● What is needed: Images are to be dropped, and the rest of the data reproduced exactly.

########################################

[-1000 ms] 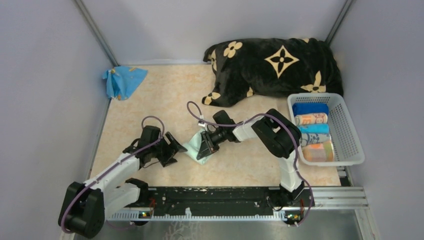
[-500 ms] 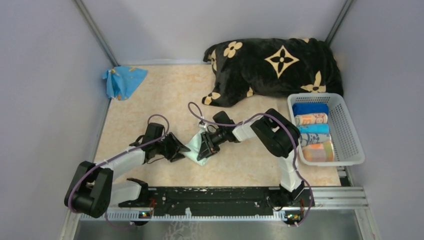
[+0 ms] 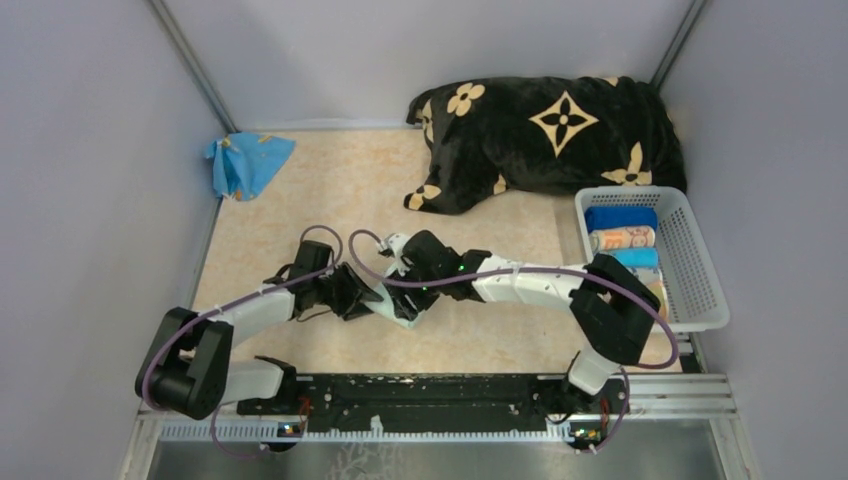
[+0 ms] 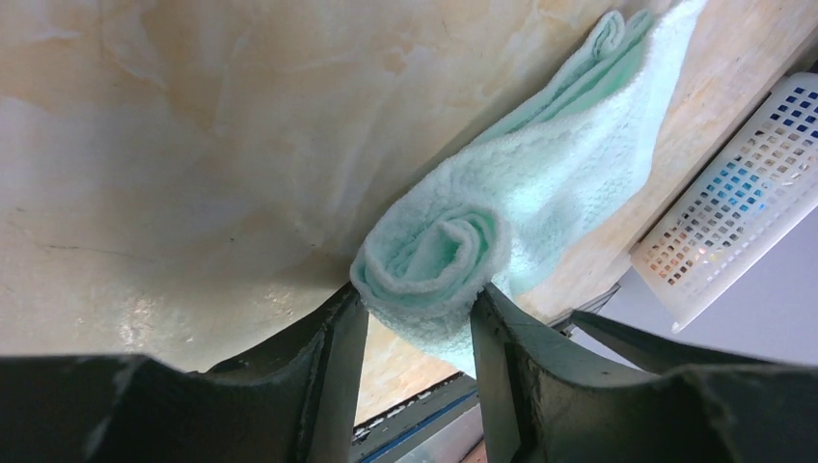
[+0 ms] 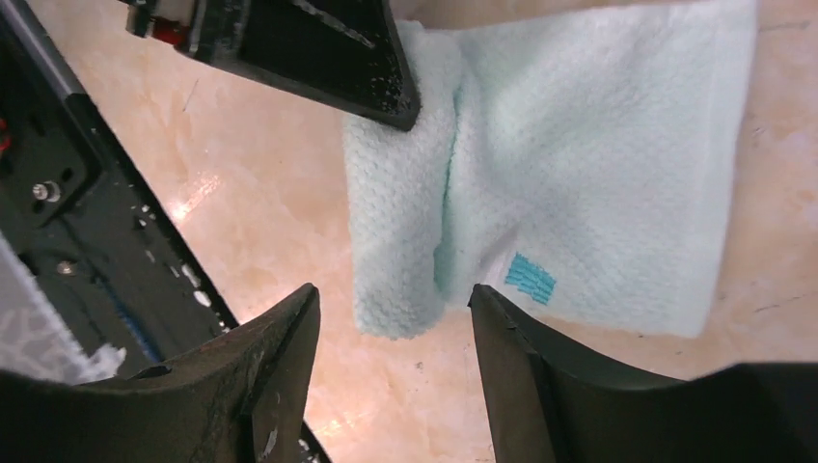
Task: Roll the towels
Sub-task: Roll the towel at the center of the board.
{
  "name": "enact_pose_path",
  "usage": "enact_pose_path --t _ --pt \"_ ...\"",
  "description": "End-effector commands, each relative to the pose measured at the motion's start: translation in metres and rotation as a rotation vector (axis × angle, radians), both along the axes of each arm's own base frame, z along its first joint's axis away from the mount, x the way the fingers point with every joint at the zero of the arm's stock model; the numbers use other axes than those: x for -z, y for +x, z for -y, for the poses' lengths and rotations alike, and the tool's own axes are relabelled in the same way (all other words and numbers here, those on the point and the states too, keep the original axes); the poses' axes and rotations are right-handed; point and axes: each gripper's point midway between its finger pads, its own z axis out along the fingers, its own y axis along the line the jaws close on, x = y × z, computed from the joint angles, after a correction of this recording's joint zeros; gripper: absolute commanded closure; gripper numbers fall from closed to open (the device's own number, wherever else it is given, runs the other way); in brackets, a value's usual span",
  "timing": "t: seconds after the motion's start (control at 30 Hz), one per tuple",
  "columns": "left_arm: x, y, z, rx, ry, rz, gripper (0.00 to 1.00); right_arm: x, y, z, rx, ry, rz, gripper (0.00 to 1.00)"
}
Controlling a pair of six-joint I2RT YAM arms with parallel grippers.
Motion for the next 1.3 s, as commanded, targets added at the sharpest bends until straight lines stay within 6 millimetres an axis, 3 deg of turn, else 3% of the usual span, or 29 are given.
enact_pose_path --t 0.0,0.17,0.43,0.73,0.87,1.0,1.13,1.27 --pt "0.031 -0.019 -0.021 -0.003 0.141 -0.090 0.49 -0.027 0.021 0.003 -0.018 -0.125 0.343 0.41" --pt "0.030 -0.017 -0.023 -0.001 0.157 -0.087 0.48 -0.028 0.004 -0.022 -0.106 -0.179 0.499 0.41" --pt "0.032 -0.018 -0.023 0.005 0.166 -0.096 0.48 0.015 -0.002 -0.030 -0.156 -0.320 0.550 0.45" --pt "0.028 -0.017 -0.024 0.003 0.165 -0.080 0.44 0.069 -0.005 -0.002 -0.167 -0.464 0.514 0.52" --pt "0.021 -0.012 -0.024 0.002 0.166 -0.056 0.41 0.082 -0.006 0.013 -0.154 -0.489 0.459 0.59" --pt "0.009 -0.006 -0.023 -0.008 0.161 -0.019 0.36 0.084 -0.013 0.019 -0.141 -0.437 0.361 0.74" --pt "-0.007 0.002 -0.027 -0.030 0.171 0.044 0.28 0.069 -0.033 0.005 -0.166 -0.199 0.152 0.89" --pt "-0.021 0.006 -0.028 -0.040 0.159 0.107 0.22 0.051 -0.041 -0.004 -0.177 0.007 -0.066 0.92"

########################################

● Answer to this task:
[-1000 ms] 
[-500 ms] 
[+0 ms] 
[+0 ms] 
[+0 ms] 
Task: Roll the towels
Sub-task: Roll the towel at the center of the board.
{
  "name": "enact_pose_path",
  "usage": "enact_pose_path --t _ --pt \"_ ...\"",
  "description": "End-effector commands, each relative to the pose measured at the motion's start: translation in metres and rotation as a rotation vector (axis × angle, radians), both along the axes of each arm's own base frame, z along its first joint's axis away from the mount, x the way the fingers point with every joint at the zero of the arm's stock model; the numbers use other axes than those: x for -z, y for +x, z for -y, for the poses' lengths and rotations alike, and the tool's own axes are relabelled in the same way (all other words and numbers here, those on the point and the states too, keep the original axes); the poses' axes and rotations are right-handed; point and axes: each gripper's point midway between its finger pads, its own z axis out along the fingers, its own y axis along the line the jaws close on, x = y × z, computed from the joint angles, after a correction of this recording's joint zeros; gripper: absolute commanded closure; gripper numbers fall from closed to open (the device's own number, wherever else it is given, runs the other way); in brackets, a value's usual span",
  "timing": "t: seconds after the motion's start (control at 30 Hz), one per tuple",
  "columns": "left_arm: x, y, z, rx, ry, rz, gripper (0.00 to 1.00); right_arm: x, y, z, rx, ry, rz, gripper (0.00 to 1.00)"
}
Controlling a pair of six-joint I2RT YAM arms with parallel grippers.
Motion for the next 1.3 s, as commanded, targets added at the sharpest bends until straight lines stay within 6 millimetres an axis, 3 deg of turn, else 3% of the usual span, or 29 are given.
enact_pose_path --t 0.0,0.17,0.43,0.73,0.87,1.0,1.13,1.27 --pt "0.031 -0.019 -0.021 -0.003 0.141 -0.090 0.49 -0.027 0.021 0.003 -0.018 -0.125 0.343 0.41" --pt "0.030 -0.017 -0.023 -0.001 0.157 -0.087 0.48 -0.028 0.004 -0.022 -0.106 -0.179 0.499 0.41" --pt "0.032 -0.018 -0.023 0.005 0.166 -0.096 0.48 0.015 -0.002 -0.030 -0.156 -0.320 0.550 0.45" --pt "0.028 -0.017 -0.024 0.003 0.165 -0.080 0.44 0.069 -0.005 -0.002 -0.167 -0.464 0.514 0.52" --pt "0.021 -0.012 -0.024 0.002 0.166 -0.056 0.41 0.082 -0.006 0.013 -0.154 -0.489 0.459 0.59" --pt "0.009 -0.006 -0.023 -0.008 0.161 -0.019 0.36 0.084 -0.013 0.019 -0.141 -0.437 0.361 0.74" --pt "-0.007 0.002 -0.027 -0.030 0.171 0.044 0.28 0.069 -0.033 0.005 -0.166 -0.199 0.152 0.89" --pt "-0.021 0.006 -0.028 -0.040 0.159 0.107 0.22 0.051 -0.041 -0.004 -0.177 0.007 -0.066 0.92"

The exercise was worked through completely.